Hong Kong stocks and A shares are each rising. Foreign capital is showing strong buying signals, with northbound inflows exceeding 10 billion dollars. How do institutions view the future market?

cls.cn ·  Apr 26 14:21

① The thunder in US stocks did not affect the performance of Hong Kong stocks and A-shares today;

② The sharp rise in the opening made the market look forward more to independent markets;

③ Institutions look at the future market: seek stability with the left hand, seek change with the right hand.

Just like the sudden red torrential rain in Shenzhen, US stocks were also rumbling and thunder. Economic data suddenly blew up. Concerns about continued inflation made the market wonder when exactly the Federal Reserve would cut interest rates, disturbing the night of global asset unease.

The Fed's interest rate cut is expected to be delayed again. The FTSE A50 Futures Index closed down 0.91% at night. How will A shares and Hong Kong stocks be interpreted today? In particular, for Hong Kong stocks, which have surged recently, can they continue to break out of the independent market without fear from the periphery?

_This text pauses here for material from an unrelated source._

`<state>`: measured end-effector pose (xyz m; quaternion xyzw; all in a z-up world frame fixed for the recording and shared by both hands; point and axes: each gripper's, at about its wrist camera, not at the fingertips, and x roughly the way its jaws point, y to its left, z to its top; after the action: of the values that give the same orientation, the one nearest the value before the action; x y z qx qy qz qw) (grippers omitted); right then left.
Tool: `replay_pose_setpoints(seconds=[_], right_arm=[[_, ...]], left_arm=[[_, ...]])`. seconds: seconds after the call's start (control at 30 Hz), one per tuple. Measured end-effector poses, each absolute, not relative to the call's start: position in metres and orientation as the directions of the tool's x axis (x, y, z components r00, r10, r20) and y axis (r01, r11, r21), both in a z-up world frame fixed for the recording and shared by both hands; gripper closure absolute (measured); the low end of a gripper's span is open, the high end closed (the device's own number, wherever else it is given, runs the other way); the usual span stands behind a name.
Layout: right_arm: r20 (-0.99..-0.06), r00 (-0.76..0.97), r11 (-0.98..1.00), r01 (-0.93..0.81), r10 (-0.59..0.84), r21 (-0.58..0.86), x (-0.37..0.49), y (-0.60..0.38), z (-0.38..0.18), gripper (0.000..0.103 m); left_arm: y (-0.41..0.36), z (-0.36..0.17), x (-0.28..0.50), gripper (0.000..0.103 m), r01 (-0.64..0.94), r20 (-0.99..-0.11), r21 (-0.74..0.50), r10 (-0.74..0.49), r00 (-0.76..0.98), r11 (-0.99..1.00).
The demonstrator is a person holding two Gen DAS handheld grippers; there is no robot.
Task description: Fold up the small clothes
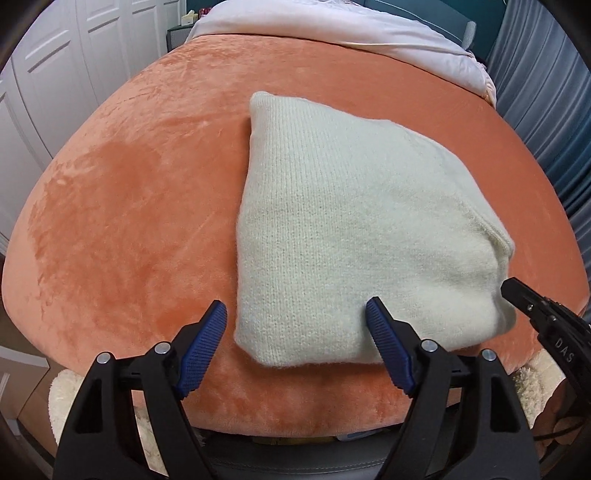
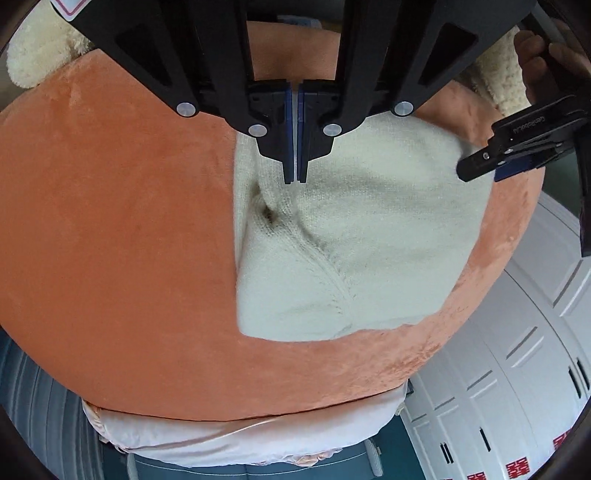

Will the transition between funding levels continue?

The opening gave a clear answer: an independent market is expected to be established.

The increase surprised the market. The Hang Seng Technology Index surged more than 3%, and the Hong Kong Stock Connect Internet ETF increased by more than 4%; in terms of A-shares, the GEM Index once rose more than 2%. New energy, computing power, non-ferrous metals, and the automobile industry chain had the highest gains. The capital inflow to the north exceeds 10 billion dollars.

Communications and cloud computing ETFs surged more than 4%

Today, the opening atmosphere for Hong Kong stocks and A-shares was quite warm.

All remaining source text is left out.